Monday, September 8, 2014

Indian Monument Discussions

In an off-cuff remark, J.B. Turner, Mormonism in All Ages (1842), p.190, jokes that the missing tribes must have been hiding in a Symmes' Hole, referring thereby to one of the 19th century Hollow-Earth proponents.

Captain Symmes had not been the first to suggest this idea in 1818, but he found especial notice, and some of his followers, such as James McBridge, the pioneer, published a book of his theory, Symmes's theory of concentric spheres : demonstrating that the earth is hollow, habitable within, and widely open about the poles (1826), and pushed for explorations to find such a passage.

Uncle Dale Broadhurst, as always, has the scoop on how these musings turn up in early and later Mormon history. Ezra Booth had claimed (in Eber D. Howe, Mormonism Unvailed, 1834, p.127) that Joseph Smith Jr felt the Northern tribes were in the polar regions, separated by ice and mountains from the rest of the world; and the revelation that was printed in the Evening and Morning Star (May 1833) soon thereafter, writes:
And the Lord even the Savior shall stand in the midst of his people, and shall reign over all flesh. And they who are in the north countries shall come in remembrance before the Lord, and their prophets shall hear his voice, and shall no longer stay themselves, and they shall smite the rocks, and the ice shall flow down at their presence. [= D&C 133:26]
Which may not be as clear as we would like it to be, but the north and the rocks and the ice are all there, at any rate.

Dale Broadhurst also argues that the fact that the July 1832 edition of the Evening and Morning Star can cite another article that refers to the theory of Capt. Symmes without any explanations indicates that Symmes was considered common knowledge at this point.

That the Symmes theory was well known in all religious circles of the time is best highlighted by the mention that the Rev. McCalla made in his closing arguments on pedobaptism against Alexander Campbell, where McCalla eschewed discussing the issue again "until an opponent would come from the regions discovered by Captain Simmes", as reported in (Richardson 1870, 2:86).

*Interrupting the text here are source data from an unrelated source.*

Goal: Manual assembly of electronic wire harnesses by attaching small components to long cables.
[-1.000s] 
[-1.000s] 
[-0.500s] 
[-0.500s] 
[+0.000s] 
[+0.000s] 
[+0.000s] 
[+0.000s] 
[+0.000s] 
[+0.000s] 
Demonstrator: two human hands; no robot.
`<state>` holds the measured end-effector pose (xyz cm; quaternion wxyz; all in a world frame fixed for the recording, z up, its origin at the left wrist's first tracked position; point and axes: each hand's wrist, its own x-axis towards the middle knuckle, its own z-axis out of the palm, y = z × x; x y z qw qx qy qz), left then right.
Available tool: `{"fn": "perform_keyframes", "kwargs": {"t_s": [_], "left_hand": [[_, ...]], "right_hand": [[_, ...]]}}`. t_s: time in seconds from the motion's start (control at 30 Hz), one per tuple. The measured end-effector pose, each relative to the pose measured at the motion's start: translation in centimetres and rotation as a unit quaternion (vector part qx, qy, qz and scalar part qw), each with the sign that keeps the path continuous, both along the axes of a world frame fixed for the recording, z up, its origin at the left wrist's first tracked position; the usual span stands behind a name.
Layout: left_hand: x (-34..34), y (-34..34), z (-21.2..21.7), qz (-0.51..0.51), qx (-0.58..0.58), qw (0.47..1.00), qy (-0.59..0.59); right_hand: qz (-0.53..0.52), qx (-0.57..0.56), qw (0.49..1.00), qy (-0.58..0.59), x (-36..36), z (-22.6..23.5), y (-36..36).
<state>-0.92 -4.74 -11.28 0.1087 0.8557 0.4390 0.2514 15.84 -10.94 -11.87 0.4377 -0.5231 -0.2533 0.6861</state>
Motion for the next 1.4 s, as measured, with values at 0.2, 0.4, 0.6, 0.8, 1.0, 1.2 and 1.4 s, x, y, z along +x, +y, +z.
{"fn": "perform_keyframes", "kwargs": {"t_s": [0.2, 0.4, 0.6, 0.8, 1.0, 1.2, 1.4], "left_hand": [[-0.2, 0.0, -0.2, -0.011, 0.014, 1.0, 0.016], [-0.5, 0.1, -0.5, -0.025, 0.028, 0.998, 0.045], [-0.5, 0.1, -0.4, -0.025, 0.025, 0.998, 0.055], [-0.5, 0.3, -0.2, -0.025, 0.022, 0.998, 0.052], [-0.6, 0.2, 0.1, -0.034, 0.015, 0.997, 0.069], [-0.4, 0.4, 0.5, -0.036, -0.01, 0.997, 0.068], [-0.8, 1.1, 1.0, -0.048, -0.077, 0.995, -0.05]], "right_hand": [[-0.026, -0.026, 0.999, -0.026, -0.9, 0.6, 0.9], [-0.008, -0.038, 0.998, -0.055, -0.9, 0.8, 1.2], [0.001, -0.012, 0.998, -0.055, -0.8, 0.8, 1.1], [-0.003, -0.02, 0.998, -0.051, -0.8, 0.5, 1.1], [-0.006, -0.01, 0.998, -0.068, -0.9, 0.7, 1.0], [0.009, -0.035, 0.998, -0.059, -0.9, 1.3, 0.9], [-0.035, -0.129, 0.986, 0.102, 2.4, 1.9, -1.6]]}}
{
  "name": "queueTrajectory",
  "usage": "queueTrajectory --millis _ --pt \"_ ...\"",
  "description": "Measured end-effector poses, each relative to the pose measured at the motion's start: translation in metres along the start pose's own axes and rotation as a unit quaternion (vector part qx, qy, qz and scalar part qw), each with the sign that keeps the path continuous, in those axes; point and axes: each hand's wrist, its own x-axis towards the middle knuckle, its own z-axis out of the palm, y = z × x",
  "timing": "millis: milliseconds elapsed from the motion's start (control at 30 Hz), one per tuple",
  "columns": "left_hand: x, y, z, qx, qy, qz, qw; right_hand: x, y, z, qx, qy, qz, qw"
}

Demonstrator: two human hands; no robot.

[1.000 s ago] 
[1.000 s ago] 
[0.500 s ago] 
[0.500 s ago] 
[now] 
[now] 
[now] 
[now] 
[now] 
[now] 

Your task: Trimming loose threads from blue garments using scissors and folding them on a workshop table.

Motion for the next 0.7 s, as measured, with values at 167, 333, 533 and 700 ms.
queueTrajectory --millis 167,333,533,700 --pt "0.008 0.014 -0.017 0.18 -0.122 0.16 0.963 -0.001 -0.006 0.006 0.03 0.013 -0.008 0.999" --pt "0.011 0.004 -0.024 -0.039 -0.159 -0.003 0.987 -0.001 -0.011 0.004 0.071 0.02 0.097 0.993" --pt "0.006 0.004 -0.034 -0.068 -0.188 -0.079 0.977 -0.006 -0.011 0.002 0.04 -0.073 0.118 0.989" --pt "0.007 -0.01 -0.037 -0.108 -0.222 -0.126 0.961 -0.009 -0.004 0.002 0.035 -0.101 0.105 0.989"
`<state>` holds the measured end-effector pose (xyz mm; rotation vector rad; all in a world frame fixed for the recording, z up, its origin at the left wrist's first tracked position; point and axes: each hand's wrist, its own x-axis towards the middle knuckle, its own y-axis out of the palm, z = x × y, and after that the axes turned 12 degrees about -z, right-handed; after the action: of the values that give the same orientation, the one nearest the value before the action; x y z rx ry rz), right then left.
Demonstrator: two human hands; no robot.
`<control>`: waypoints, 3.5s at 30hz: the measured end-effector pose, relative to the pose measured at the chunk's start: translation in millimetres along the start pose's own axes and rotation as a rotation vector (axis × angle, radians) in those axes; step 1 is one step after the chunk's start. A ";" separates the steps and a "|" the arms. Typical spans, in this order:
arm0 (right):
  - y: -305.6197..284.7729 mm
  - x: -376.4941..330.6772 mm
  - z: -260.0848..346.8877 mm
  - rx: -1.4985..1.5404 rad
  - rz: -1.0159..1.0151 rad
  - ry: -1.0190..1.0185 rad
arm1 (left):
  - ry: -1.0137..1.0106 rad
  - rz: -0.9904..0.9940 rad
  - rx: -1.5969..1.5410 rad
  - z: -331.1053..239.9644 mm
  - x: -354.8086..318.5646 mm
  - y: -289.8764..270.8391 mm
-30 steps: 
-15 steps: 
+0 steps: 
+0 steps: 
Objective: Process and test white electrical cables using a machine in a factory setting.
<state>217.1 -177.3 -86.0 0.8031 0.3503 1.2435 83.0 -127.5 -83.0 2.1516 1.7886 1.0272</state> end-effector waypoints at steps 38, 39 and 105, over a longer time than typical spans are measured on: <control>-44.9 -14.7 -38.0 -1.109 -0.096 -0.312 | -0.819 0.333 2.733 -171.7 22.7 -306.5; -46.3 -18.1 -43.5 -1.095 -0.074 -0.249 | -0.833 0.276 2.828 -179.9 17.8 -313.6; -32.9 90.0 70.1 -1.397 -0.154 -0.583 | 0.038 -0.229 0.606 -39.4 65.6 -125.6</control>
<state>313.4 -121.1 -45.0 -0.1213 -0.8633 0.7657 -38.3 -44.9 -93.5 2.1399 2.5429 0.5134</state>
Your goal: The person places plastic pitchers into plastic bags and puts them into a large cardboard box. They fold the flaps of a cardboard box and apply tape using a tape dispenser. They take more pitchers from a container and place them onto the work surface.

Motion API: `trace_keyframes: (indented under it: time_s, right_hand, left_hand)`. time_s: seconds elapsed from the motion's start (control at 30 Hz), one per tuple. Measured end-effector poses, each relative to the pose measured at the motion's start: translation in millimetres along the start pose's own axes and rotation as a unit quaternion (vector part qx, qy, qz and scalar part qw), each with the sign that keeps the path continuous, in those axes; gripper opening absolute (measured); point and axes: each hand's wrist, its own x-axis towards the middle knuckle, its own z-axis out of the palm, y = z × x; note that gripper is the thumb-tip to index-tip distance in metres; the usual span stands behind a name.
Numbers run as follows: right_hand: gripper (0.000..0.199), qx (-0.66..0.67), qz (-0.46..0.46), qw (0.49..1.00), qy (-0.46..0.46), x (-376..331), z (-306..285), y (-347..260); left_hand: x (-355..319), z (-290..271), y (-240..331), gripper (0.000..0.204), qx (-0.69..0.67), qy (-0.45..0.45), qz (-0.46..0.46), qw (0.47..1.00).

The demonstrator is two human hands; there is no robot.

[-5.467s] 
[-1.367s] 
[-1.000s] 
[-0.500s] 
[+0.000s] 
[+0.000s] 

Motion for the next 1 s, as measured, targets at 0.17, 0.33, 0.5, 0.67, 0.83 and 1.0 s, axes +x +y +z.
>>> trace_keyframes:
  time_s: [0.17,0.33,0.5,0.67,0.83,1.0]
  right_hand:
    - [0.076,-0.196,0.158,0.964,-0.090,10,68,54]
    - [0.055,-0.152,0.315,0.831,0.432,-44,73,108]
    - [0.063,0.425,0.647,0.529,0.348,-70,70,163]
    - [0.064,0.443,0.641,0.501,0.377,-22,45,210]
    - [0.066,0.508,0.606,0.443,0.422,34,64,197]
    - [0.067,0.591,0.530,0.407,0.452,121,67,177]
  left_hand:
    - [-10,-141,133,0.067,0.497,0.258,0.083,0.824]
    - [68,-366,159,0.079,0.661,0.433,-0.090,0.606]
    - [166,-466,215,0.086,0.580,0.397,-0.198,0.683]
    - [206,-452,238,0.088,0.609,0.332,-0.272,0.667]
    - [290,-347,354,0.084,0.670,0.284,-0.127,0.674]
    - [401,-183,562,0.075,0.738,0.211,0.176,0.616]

James McBride was involved in questions of Indian Monuments in other ways as well. He had made drawings that found their way into Squier and Davis' landmark 1848 Ancient Monuments of the Mississippi Valley, with which the Smithsonian inaugurated their Contributions to Knowledge series. Even though a landmark in its description, that work was still dominated by the assumption that a different race than the then-living Indians had built the monuments.

In addition to relying on other's artwork, Squier and Davis used travel descriptions to identify what to map, for example, Thaddeus Harris' The journal of a tour into the territory northwest of the Alleghany Mountains ; made in the spring of the year 1803 : with a geographical and historical account of the state of Ohio ; illustrated with original maps and views, printed in Boston in 1805. Or the descriptions of H.M. Brackenridge's Views of Louisiana : containing geographical, statistical and historical notices of that vast and important portion of America (1817) printed in Baltimore.

They also relied on Caleb Atwater's 1819 memoire in the Archaeologia Americana (Vol I, 1820), entitled Description of the Antiquities discovered in the State of Ohio and other Western States (Uncle Dale Broadhurst has excerpts of Atwater's memoire, too, of course). [Interestingly enough, in that very volume of the Archaeologia Americana, pp.325ff and then pp.333ff, there are discussions on the Indians coming from Asia, mostly due to similarities of physical features. Of course, as some of the authors point out, some people were trying to have the Indians come from Plato's Atlantis (p.340), e.g. Mathieu of Nantes RCK] They may have used Secretary Joseph Moulton and John Yates' History of the state of New-York : including its aboriginal and colonial annals, 1824, as well.

Harris' account was reprinted in volume 3 of Reuben G. Thwaites twenty-plus volume collection, Early Western Travels 1748-1846, printed in Cleveland, Ohio, in 1906. Reuben G. Thwaites was an American historian and friend of Frederick Jackson Turner, who would travel the Ohio River for "color" in the way that 19th century military historians like Delbrück would walk battle fields.